DATA FOR THIS EXERCISE:
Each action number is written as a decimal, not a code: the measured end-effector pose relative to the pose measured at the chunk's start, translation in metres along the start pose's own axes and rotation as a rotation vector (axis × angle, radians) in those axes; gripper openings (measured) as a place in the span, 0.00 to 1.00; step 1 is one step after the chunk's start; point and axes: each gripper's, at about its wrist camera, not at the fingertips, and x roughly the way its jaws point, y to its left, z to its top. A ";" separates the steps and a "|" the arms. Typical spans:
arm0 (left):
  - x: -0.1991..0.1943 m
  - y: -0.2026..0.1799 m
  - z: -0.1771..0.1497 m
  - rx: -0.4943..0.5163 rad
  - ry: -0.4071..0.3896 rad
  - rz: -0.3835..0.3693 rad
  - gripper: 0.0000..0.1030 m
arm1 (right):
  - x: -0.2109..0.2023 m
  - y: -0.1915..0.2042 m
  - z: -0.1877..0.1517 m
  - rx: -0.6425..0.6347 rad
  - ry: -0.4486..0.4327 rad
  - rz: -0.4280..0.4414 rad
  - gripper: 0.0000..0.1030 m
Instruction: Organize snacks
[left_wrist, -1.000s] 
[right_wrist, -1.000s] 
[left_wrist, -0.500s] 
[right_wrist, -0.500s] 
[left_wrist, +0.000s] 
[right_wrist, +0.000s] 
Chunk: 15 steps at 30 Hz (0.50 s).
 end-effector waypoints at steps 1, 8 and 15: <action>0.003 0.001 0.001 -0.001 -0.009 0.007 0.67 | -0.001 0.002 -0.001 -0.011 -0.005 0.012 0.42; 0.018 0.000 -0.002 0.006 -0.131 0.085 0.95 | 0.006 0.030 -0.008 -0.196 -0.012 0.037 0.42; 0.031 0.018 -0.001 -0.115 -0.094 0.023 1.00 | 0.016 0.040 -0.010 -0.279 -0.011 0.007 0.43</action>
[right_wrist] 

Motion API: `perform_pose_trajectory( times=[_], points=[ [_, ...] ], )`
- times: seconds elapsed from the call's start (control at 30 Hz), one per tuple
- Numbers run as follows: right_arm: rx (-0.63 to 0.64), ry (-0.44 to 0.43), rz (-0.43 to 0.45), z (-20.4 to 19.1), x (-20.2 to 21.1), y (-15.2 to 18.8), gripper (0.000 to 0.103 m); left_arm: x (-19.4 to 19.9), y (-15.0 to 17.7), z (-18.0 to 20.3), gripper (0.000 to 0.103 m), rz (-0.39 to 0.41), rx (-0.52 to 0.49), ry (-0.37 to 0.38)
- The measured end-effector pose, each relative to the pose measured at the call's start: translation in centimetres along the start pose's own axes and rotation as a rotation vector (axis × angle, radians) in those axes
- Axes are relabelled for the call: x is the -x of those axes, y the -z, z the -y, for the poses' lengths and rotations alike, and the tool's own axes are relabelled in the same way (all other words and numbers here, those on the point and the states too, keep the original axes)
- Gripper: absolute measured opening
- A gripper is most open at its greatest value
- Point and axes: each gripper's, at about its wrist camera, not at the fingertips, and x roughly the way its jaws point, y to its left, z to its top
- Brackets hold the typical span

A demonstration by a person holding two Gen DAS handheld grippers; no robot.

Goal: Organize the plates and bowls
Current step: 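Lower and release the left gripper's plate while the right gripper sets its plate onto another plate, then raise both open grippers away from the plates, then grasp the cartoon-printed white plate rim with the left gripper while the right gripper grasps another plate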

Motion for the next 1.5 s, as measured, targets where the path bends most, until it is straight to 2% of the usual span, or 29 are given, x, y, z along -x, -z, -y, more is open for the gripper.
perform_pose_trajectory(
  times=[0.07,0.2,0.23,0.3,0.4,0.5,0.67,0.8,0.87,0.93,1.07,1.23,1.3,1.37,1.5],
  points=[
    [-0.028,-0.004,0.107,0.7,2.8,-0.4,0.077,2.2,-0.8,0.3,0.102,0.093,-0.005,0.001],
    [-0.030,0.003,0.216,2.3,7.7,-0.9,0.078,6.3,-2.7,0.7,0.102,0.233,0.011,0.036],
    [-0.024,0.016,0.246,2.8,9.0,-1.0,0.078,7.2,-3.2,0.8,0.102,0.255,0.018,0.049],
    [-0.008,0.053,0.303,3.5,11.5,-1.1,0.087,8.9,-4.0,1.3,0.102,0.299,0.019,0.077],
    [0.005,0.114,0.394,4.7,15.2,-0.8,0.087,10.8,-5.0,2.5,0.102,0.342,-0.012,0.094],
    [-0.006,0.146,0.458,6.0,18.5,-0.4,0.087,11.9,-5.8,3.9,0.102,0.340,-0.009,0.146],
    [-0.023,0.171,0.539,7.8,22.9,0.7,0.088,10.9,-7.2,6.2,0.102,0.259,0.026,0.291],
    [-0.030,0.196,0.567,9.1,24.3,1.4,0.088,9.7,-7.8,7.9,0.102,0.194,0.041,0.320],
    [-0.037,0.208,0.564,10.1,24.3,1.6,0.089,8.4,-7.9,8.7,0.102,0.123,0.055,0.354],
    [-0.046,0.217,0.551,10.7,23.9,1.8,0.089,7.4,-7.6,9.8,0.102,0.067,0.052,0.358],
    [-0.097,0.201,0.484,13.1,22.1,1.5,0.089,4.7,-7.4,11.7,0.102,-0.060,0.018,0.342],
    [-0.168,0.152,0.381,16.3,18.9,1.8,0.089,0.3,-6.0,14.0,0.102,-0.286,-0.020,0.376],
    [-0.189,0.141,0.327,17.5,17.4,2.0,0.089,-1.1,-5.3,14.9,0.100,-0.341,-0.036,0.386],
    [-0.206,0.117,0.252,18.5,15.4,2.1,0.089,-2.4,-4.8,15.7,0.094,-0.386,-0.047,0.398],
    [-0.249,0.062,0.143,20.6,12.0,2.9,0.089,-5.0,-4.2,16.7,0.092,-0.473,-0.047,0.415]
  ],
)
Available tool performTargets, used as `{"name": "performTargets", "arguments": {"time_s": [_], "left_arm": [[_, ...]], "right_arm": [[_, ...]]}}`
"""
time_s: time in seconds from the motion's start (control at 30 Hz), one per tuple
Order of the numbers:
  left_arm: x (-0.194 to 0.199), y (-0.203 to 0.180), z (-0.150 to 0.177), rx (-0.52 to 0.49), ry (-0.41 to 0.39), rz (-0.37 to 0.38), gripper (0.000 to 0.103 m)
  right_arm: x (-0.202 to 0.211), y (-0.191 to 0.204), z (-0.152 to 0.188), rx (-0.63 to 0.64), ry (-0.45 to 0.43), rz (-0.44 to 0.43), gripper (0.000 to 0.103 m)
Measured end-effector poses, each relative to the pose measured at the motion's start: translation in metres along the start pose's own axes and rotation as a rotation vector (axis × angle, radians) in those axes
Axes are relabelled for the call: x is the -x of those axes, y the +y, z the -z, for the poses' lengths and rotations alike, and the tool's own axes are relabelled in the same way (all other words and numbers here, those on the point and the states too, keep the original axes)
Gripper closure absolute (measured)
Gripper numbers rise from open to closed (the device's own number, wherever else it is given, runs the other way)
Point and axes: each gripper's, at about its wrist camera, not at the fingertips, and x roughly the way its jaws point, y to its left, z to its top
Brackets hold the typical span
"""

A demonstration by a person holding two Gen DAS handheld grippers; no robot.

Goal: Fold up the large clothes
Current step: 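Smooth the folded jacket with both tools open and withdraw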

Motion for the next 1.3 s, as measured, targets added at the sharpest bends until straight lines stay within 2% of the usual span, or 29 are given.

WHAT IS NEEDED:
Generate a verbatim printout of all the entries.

PROBLEM SOLUTION:
Each action number is written as a decimal, not a code: the measured end-effector pose relative to the pose measured at the chunk's start, translation in metres along the start pose's own axes and rotation as a rotation vector (axis × angle, radians) in those axes; gripper openings (measured) as a place in the span, 0.00 to 1.00; step 1 is one step after the chunk's start; point and axes: each gripper's, at about its wrist camera, not at the fingertips, and x roughly the way its jaws point, y to its left, z to its top. A ";" separates the steps and a "|" the arms. Typical spans:
arm0 (left):
  - x: -0.1991..0.1943 m
  - y: -0.2026..0.1799 m
  - z: -0.1771..0.1497 m
  - rx: -0.4943..0.5163 rad
  - ry: -0.4071..0.3896 rad
  - rz: -0.3835..0.3693 rad
  - gripper: 0.0000..0.1030 m
arm1 (right):
  - x: -0.2109..0.2023 m
  - y: -0.1915..0.2042 m
  - z: -0.1877..0.1517 m
  - rx: -0.6425..0.6347 rad
  - ry: -0.4486..0.4327 rad
  - rz: -0.4280..0.4414 rad
  - gripper: 0.0000..0.1030 m
Instruction: Organize snacks
[left_wrist, -1.000s] 
[right_wrist, -1.000s] 
[left_wrist, -0.500s] 
[right_wrist, -0.500s] 
[left_wrist, +0.000s] 
[right_wrist, +0.000s] 
Chunk: 15 steps at 30 Hz (0.50 s).
 end-effector waypoints at steps 1, 8 and 15: <action>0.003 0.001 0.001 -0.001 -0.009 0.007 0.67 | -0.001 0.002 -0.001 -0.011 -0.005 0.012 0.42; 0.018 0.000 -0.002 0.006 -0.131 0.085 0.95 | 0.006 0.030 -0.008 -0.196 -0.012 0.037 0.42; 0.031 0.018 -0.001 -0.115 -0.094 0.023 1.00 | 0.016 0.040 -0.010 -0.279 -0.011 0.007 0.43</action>
[right_wrist] 

Motion API: `perform_pose_trajectory( times=[_], points=[ [_, ...] ], )`
- times: seconds elapsed from the call's start (control at 30 Hz), one per tuple
- Numbers run as follows: right_arm: rx (-0.63 to 0.64), ry (-0.44 to 0.43), rz (-0.43 to 0.45), z (-20.4 to 19.1), x (-20.2 to 21.1), y (-15.2 to 18.8), gripper (0.000 to 0.103 m); left_arm: x (-19.4 to 19.9), y (-15.0 to 17.7), z (-18.0 to 20.3), gripper (0.000 to 0.103 m), rz (-0.39 to 0.41), rx (-0.52 to 0.49), ry (-0.37 to 0.38)
- The measured end-effector pose, each relative to the pose measured at the call's start: translation in centimetres along the start pose's own axes and rotation as a rotation vector (axis × angle, radians) in those axes
- Axes are relabelled for the call: x is the -x of those axes, y the -z, z the -y, for the poses' lengths and rotations alike, and the tool's own axes are relabelled in the same way (all other words and numbers here, those on the point and the states too, keep the original axes)
- Gripper: absolute measured opening
- A gripper is most open at its greatest value
- Point and axes: each gripper's, at about its wrist camera, not at the fingertips, and x roughly the way its jaws point, y to its left, z to its top
- Brackets hold the typical span

A demonstration by a person holding two Gen DAS handheld grippers; no robot.

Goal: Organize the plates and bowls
Current step: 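Lower and release the left gripper's plate while the right gripper sets its plate onto another plate, then raise both open grippers away from the plates, then grasp the cartoon-printed white plate rim with the left gripper while the right gripper grasps another plate
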
Motion for the next 1.5 s, as measured, targets where the path bends most, until it is straight to 2% of the usual span, or 29 are given, x, y, z along -x, -z, -y, more is open for the gripper.
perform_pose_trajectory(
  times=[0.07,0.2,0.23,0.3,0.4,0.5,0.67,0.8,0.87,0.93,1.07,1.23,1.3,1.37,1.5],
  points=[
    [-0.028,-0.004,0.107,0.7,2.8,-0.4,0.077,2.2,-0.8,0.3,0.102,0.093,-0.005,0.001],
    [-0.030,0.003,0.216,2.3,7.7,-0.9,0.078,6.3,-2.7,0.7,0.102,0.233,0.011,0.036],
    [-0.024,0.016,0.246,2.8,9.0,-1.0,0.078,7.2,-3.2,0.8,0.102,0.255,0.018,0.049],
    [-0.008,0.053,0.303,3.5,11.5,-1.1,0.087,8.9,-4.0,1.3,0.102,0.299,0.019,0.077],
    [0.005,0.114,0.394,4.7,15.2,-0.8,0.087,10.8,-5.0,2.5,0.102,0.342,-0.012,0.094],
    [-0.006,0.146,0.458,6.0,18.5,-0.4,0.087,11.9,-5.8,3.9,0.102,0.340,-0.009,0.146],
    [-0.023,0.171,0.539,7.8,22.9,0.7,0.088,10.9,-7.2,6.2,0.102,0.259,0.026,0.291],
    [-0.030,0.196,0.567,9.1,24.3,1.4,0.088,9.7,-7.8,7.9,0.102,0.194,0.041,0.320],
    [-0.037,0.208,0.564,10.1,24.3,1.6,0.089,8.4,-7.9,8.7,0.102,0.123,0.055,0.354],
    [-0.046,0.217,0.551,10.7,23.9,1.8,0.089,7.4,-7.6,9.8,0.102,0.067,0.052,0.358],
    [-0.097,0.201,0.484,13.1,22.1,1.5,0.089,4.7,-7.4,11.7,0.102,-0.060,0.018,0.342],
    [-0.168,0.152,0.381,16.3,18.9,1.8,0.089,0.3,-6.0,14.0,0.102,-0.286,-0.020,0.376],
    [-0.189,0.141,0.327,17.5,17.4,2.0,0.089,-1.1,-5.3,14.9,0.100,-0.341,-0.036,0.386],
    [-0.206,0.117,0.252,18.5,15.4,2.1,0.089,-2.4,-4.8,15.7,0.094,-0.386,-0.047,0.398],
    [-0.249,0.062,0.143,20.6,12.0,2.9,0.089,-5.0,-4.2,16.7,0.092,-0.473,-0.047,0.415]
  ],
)
Available tool performTargets, used as `{"name": "performTargets", "arguments": {"time_s": [_], "left_arm": [[_, ...]], "right_arm": [[_, ...]]}}`
"""
time_s: time in seconds from the motion's start (control at 30 Hz), one per tuple
Order of the numbers:
  left_arm: x (-0.194 to 0.199), y (-0.203 to 0.180), z (-0.150 to 0.177), rx (-0.52 to 0.49), ry (-0.41 to 0.39), rz (-0.37 to 0.38), gripper (0.000 to 0.103 m)
  right_arm: x (-0.202 to 0.211), y (-0.191 to 0.204), z (-0.152 to 0.188), rx (-0.63 to 0.64), ry (-0.45 to 0.43), rz (-0.44 to 0.43), gripper (0.000 to 0.103 m)
Measured end-effector poses, each relative to the pose measured at the motion's start: translation in metres along the start pose's own axes and rotation as a rotation vector (axis × angle, radians) in those axes
Axes are relabelled for the call: x is the -x of those axes, y the +y, z the -z, for the poses' lengths and rotations alike, and the tool's own axes are relabelled in the same way (all other words and numbers here, those on the point and the states too, keep the original axes)
Gripper closure absolute (measured)
Gripper numbers rise from open to closed (the device's own number, wherever else it is given, runs the other way)
Point and axes: each gripper's, at about its wrist camera, not at the fingertips, and x roughly the way its jaws point, y to its left, z to its top
Brackets hold the typical span
"""

A demonstration by a person holding two Gen DAS handheld grippers; no robot.

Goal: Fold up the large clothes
Current step: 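Smooth the folded jacket with both tools open and withdraw
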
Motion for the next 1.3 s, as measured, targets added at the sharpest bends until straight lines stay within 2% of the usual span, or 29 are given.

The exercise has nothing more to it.